In one of the earlier episodes this season, one of the characters was wearing a sign around her neck that said, “FEMALES ONLY.” A female friend of mine told me that when she saw this, she immediately started designing a line of them in her head, in various colors to go with her outfits. While I can appreciate the cuteness of the moment, it also took me back to an attitude I hadn’t been around since I was in junior high school.
A lot of the criticism surrounding Girls has been the lack of ethnic representation and its focus on the lives of white privileged twenty-something girls, but that’s not really my problem with it. I think their story is as valid as anyone else’s.
Last week I was procrastinating on the Internet and I saw one of these annoying personality quizzes. “Which character of Girls are you?” I cringed immediately. It dawned on me that the Sex and the City model will never leave television. There will always be a show with four carefully designed, very different female characters that bring out the inner 12 year old of even the brightest of girls. My beef is not with Lena Dunham or the show, but with the effect this seems to have on a lot of the people who watch it.
I’m not a woman, of course, and I don’t claim to understand what it’s like to be one, but maybe this is all a bit segregational. These shows – especially Girls – are perceived as all-inclusive, female-empowering shows that are advancing some kind of feminist movement in the 21st century, but mainly just hold on to a stereotype.
I hate Sex and the City. It was a dumb show, designed to appeal to insecure women with a desire to belong somewhere in a flawed double-standard-filled feminist rhetoric. Ditto for Desperate Housewives, a show that also added some soap-opera bits to the format.
Of course you want the viewers to identify with certain characters, but while empathizing with a character is a good thing, distributing those into crafted either/or teams is lazy, and a bit cult-minded, if you ask me. This would be understandable on a Disney or CW show on Saturday mornings, but it’s hard to keep a straight face when discussing a feminist view while deciding if you’re a Charlotte or a Miranda. I’ve never felt the need to tell my male friends why I’m more of a Walter White than a Jesse Pinkman. There are traits we empathize with, and that doesn’t make us that character.
Sure, you could make the argument that a lot of women don’t feel represented in male-dominated shows, and these shows give them some kind of platform to identify with popular culture characters.
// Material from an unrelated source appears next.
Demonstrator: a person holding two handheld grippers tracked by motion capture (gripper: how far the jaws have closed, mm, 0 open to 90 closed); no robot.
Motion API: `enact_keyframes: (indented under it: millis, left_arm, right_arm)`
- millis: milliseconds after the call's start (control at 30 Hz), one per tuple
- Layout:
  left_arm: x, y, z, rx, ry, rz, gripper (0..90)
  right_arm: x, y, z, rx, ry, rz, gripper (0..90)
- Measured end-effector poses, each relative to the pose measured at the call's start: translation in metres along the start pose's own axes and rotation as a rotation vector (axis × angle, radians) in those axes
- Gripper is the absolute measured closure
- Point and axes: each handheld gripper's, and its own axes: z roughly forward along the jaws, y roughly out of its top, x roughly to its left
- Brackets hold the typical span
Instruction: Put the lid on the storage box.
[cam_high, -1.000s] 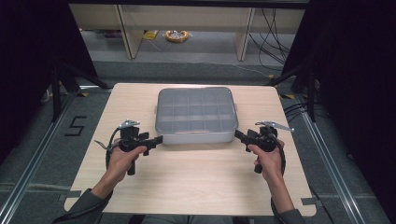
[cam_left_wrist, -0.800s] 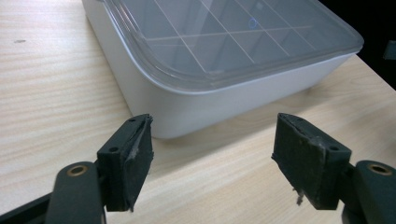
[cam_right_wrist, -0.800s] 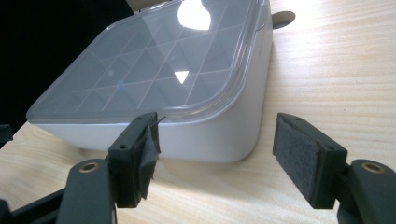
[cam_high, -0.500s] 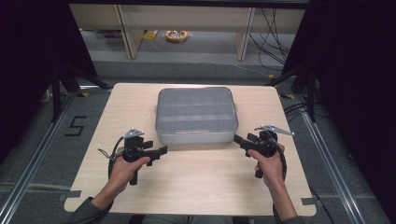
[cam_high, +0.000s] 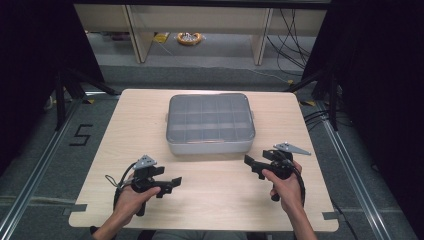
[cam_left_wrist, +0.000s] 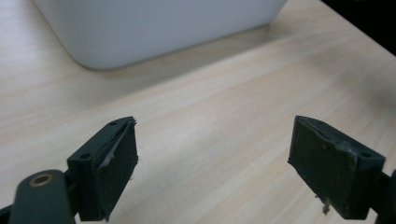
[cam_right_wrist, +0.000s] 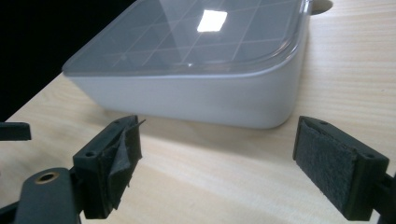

But it’s still very forced to put them all in one show and wave a pseudo-feminist flag that claims to represent all women. There are ways to do female characters that are all intelligent, compelling and likable without resorting to a cheap tween girl attitude. But then again, it doesn’t matter how good a show is, its marketing will probably never accept the societal changes that go with it. Women are incredibly smart, but Hollywood still needs to catch up with that concept.